Starting at 7:30 p.m. Friday, Los Alamos will be able to see the Los Alamos Little Theater’s production of this play.
This is no abstract play. Be prepared to be transported back into the 1960s. Producer Eric Bjorklund described the production as “fairly authentic.”
Relics of the ‘60s are everywhere in the play, from lamps to Life magazines.
As luck would have it, the theater building was decorated in the ‘60s so the company was able to “cannibalize” different things, Bjorklund said. They took lamps, chairs and other items from different areas of the building and put them on the stage.
Ken Milder and Dave Schiferl offered good lighting and sound, Bjorklund said, and the director, Elizabeth Price complimented costumers Doris Leitch and Sarah Preteska on their great designs.
It’s more than just appearances that makes “One Flew Over the Cuckoo’s Nest” authentic, the script, the actors and the director made a strong production, Bjorklund said.
“The director and the cast are pretty much top-flight,” he said. “It’s artistically one of the best things we’ve done in a while.”
Price said one of things that really helped the production was the good script.
She explained she chose “One Flew Over the Cuckoo’s Nest” for a lot of reasons. “One is the book is an incredible piece of literature and I think the play adapted the power of the book and tells a story you don’t hear everyday.”

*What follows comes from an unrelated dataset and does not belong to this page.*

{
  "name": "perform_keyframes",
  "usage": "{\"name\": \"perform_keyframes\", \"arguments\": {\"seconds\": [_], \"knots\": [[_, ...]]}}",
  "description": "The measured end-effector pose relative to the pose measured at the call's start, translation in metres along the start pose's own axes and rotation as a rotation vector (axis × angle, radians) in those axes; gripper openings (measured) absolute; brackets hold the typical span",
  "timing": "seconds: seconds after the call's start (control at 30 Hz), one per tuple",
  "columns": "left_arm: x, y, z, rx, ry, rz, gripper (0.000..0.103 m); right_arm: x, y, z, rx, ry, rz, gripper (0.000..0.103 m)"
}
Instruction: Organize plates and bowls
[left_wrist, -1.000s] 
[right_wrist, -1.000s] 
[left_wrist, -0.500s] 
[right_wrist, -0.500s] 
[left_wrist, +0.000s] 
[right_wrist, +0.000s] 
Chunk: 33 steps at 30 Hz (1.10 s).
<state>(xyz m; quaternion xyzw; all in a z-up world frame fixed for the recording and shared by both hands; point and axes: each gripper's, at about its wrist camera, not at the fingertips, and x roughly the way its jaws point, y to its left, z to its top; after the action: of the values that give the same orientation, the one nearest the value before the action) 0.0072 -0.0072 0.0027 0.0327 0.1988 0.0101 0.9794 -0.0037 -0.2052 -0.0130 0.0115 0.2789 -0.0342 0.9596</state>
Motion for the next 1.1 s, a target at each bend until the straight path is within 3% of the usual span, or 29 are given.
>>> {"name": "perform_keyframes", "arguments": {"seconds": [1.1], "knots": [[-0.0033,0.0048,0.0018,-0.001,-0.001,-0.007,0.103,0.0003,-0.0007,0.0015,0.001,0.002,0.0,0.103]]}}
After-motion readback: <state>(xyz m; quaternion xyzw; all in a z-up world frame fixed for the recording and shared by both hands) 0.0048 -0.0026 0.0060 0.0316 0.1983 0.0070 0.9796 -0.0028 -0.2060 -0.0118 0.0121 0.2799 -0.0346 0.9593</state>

In this story, Price said, people have given up hope, but then an outsider enters and helps them rediscover life.
“It’s a story about hope and getting hope back,” she said.
Price added it also helps to have talented people involved in the play. “It’s amazing, for a small town we do have a lot of talented people … (who) have done an outstanding job,” she said.
Everyone is excited about the production, and that enthusiasm is helpful, Price said.
Price said this is one of the riskier plays she has directed at LALT, but because she has been given such great support from LALT, Price said, she feels able to push limits. “Because why not,” she asked.
The artistic creativity does not stop with the play. In the lobby, artist Katy Korkos will display her artwork and inside the auditorium, the cast will hang the artwork they created. Price said the artwork reflects what the characters of the play would have made in the institution.
The play will run at 7:30 p.m. Friday, Saturday and March 27, 28, April 3 and 4.
There will be a matinee at 2 p.m. March 29. Tickets are $12 for general admission and $10 for seniors and students.
Parents are reminded the play contains adults themes so it may not be suitable for young children.